A few months into teaching, a student approached me. “Teacher,” she said, “I love the way you talk. I can hear your English more.”
While the Aussie tongue is laidback, Tagalog-speakers are used to tackling real tongue-twisters. The phonology of our language requires much more physical effort, which carries over into the way we articulate our English. We also love our voluptuous rolling Rs whereas Aussies conserve theirs like water during a drought. No wonder they could “hear” me better.
As a teacher, I learned that even the most high-level English speakers can be deeply insecure about their accent showing through. But I realised that one of the best things I could teach my students, aside from grammar and vocabulary, was to embrace sounding like themselves.

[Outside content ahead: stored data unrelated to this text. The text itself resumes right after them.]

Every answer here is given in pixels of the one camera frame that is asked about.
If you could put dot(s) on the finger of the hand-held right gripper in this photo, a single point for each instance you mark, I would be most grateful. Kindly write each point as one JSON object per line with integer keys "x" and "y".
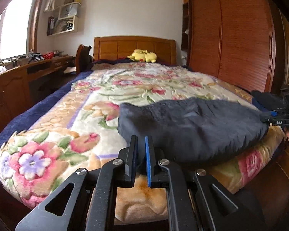
{"x": 266, "y": 119}

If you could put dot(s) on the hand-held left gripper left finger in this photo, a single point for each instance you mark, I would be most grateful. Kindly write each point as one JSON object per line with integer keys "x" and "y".
{"x": 132, "y": 163}

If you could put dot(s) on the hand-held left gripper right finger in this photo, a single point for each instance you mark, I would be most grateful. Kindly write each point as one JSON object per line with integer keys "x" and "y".
{"x": 148, "y": 163}

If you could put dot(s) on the black jacket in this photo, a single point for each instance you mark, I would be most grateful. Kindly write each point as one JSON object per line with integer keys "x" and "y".
{"x": 195, "y": 125}

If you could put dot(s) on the wooden bed footboard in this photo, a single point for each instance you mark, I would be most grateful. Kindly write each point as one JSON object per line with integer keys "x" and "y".
{"x": 284, "y": 168}

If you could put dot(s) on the floral blanket bed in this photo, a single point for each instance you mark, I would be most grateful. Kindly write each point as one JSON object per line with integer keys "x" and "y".
{"x": 62, "y": 125}

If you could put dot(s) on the wooden wardrobe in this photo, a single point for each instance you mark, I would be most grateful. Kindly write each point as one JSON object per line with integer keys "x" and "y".
{"x": 231, "y": 41}

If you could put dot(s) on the yellow plush toy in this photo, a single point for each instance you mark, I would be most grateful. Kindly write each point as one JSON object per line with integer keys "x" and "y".
{"x": 142, "y": 55}

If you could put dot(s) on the wooden corner shelf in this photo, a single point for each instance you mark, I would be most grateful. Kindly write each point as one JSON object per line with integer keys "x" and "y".
{"x": 185, "y": 41}

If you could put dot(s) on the wooden bed headboard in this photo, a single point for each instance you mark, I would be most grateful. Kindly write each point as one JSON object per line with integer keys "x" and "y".
{"x": 125, "y": 48}

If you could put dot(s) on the wooden chair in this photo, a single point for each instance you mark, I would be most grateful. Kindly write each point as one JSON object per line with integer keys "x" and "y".
{"x": 80, "y": 57}

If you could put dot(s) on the black toy model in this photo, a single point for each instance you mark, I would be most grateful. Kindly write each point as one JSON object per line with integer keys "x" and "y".
{"x": 36, "y": 57}

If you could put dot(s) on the wooden desk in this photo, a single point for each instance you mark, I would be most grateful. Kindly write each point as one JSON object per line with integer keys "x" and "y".
{"x": 9, "y": 89}

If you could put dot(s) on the window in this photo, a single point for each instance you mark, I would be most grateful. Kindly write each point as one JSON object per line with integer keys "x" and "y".
{"x": 14, "y": 28}

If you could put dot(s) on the white wall shelf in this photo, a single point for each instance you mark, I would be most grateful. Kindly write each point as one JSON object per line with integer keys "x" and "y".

I learned to free my natural tongue, my Filipino accent with its cadence and nuance. I no longer needed the express approval of the coloniser in my head to sound like myself.
Through time, I was pleased to discover that the English teaching community was a diverse one. I have worked in staffrooms where the teachers have sounded Brazilian, Argentinean, Iranian, Indian, Chinese, Polish, and who knows where from. What did it matter? The language was the same.
And readers, I became a real pro at teaching the present perfect.